Work instruction:
As the answer, give every line of the records that includes the word "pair".

Exercise material:
= = = = = = =

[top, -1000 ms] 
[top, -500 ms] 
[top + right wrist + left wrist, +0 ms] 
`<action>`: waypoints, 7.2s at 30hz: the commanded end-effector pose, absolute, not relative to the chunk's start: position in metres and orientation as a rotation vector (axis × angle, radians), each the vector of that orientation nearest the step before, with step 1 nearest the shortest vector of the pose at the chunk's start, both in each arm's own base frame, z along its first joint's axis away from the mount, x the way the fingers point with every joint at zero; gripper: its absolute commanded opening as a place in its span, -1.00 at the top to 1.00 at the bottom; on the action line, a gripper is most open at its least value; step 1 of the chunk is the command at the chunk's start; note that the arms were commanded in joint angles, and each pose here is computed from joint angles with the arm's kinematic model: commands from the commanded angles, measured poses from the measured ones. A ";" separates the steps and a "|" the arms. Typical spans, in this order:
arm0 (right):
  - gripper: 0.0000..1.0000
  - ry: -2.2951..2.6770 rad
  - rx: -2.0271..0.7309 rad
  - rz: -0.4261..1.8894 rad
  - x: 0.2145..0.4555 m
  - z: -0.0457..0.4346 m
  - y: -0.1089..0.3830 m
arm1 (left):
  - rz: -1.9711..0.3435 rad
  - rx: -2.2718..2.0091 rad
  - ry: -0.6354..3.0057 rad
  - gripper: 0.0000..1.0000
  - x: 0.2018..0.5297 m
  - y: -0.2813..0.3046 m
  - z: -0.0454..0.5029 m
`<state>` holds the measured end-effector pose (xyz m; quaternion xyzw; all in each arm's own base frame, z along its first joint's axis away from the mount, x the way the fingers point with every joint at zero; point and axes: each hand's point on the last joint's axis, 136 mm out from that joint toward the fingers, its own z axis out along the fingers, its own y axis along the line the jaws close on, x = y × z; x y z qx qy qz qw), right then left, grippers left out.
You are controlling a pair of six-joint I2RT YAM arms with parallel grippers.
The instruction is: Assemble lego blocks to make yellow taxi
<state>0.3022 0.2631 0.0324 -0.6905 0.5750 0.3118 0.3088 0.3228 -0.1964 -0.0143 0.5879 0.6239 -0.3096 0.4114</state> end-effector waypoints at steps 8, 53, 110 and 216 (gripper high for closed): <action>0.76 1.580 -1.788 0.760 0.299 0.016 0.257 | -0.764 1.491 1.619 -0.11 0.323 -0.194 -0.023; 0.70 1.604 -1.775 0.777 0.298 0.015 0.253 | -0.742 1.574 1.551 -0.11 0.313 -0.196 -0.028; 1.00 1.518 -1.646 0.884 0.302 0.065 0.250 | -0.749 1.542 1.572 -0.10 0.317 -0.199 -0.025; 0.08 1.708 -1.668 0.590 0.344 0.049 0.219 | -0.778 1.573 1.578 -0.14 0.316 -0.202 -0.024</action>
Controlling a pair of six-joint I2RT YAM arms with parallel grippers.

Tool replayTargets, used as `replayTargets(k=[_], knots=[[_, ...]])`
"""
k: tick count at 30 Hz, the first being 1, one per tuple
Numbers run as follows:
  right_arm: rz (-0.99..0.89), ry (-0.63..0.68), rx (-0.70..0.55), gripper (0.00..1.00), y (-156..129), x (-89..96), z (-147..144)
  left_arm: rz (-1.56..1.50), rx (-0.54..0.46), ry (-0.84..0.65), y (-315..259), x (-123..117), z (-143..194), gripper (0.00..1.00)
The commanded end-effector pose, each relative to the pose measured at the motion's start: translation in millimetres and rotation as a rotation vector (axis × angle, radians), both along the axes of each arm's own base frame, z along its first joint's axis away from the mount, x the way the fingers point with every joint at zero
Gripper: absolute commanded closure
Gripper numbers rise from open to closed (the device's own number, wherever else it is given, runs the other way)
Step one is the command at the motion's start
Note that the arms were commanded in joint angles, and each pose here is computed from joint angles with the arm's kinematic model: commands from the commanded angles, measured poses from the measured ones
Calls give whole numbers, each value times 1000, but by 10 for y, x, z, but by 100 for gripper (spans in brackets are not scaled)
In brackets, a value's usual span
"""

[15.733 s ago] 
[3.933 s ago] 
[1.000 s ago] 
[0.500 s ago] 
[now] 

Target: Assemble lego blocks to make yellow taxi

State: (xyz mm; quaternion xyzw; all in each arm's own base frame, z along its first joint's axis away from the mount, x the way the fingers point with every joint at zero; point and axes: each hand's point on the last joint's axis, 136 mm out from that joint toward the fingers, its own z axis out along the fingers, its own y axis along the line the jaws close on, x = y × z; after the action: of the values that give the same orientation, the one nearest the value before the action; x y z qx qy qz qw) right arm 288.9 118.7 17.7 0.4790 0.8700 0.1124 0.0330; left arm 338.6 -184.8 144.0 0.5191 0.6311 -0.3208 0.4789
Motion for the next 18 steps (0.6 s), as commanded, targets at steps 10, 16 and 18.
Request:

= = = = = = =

Result for this exercise:
You are controlling a pair of six-joint I2RT YAM arms with parallel grippers.
Controlling a pair of six-joint I2RT YAM arms with parallel grippers.

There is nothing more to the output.